Krasikov was convicted of killing Zelimkhan “Tornike” Khangoshvili execution-style with three gunshots on Aug. 23, 2019, in the central Berlin park Kleiner Tiergarten. Federal prosecutors called it a political murder ordered by Russia.
Russia has maintained that any accusations of Russian involvement in the killing were “absolutely groundless.”
German authorities concluded in December 2019 that Russian agents or those linked to them were involved in the killing, and Germany expelled two Russian diplomats. The authorities said Russian officials had not cooperated in the investigation despite repeated high-level requests.
The murder was the latest in a series of killings that have fueled accusations that Russia assassinates its political opponents even when they are abroad. Britain has accused Moscow of attacking a former Russian agent, Sergei Skripal, and his daughter in Salisbury, England, with a nerve agent in 2018. The pair survived.
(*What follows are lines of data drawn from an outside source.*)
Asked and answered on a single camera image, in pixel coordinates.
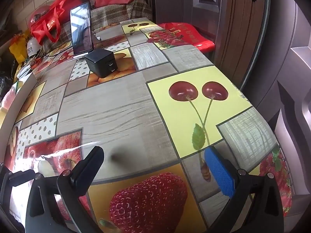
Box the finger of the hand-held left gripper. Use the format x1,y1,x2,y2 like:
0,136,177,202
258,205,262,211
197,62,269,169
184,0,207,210
0,162,37,188

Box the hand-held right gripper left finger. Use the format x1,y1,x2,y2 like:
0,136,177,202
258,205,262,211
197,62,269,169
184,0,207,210
25,146,105,233

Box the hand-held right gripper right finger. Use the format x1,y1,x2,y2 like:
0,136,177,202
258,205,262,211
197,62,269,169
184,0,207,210
204,146,285,233

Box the fruit print tablecloth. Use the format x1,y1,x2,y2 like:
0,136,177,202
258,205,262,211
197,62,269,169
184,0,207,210
0,18,293,233

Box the black plastic bag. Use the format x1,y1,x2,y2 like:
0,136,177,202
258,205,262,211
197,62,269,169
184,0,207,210
0,63,15,98

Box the black cube box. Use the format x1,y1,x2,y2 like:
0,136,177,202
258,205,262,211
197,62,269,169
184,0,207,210
85,49,119,78

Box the white phone stand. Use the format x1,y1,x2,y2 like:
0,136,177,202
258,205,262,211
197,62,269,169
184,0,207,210
67,36,101,62

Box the brown panelled door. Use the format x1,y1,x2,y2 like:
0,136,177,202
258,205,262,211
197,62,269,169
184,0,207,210
240,0,311,224
140,0,271,88

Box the yellow shopping bag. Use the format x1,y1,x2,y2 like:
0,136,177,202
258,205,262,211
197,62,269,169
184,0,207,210
9,30,32,63

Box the white helmet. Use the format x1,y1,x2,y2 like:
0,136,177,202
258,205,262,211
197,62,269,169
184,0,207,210
26,37,44,57

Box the red printed bag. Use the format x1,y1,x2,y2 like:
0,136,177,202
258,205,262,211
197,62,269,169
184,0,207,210
158,22,216,53

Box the black smartphone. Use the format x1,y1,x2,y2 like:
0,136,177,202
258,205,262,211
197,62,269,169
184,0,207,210
70,2,95,56

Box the red tote bag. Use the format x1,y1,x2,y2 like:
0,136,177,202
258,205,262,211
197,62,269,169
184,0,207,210
30,0,84,45

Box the plaid blanket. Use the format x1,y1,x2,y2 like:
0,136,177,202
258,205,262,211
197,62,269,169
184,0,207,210
42,0,153,54
Russian agents were also believed to be behind the fatal poisoning in 2006 of Alexander Litvinenko, a Russian defector and former Federal Security Service officer who was living in Britain.
During Krasikov’s trial, Khangoshvili’s relatives submitted a statement to the court maintaining that Russia was trying to “send a message” to its political enemies with the assassination. A lawyer for the relatives asked that Krasikov be disqualified from parole after 15 years if he were to receive a life sentence.
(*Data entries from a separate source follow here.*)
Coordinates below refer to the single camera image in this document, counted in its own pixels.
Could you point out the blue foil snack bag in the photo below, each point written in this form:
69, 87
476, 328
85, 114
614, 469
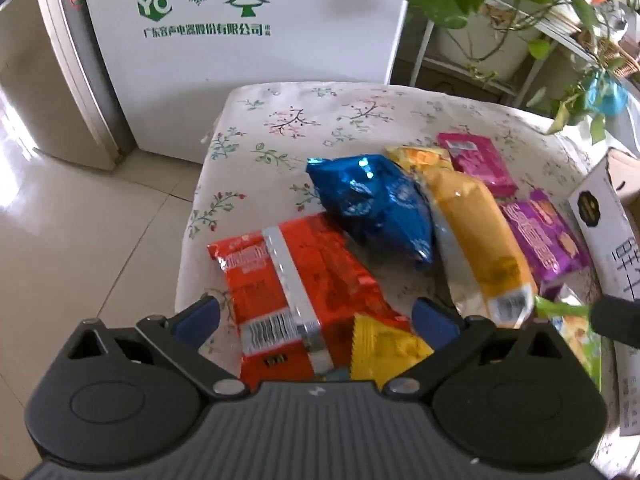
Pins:
380, 205

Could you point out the floral table cloth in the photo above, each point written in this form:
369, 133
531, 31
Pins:
300, 160

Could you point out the yellow foil snack packet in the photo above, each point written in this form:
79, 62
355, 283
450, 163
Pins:
385, 355

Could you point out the long orange snack packet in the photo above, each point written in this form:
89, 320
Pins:
480, 230

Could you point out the blue plastic object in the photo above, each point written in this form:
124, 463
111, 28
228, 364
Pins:
607, 97

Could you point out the pink snack packet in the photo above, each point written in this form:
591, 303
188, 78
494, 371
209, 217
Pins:
480, 160

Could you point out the green snack packet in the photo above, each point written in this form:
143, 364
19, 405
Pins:
575, 332

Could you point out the white rectangular planter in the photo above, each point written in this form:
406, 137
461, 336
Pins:
480, 40

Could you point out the white metal plant rack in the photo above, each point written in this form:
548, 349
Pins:
422, 55

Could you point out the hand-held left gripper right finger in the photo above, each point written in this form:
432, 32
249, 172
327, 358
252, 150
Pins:
434, 321

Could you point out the small yellow waffle packet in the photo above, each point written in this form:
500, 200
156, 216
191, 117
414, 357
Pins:
420, 157

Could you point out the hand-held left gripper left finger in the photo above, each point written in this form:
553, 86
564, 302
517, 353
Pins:
200, 313

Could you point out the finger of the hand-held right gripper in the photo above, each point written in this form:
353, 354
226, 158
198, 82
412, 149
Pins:
616, 318

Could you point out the silver refrigerator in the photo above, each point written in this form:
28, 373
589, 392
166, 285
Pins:
65, 85

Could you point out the red snack packet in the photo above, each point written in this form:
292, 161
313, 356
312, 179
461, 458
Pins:
300, 285

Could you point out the white chest freezer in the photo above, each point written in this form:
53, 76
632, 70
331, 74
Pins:
250, 85

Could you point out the cardboard box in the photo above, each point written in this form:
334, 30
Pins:
610, 240

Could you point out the purple snack packet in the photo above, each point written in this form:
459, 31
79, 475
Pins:
540, 235
Opponents of Russian-allied Chechen leader Ramzan Kadyrov have in particular been targeted by assassins over the years. The latest was Mimkhan Umaraov, who was gunned down outside a shopping center in Austria in July 2020. A Russian suspect fled the scene and was later arrested.
Others have been attacked in Europe, Turkey and the Middle East. Among them was the former acting leader of Chechnya, Zelimkhan Yandarbiyev, who was assassinated in a car-bomb attack in Doha, the capital of Qatar, in 2004.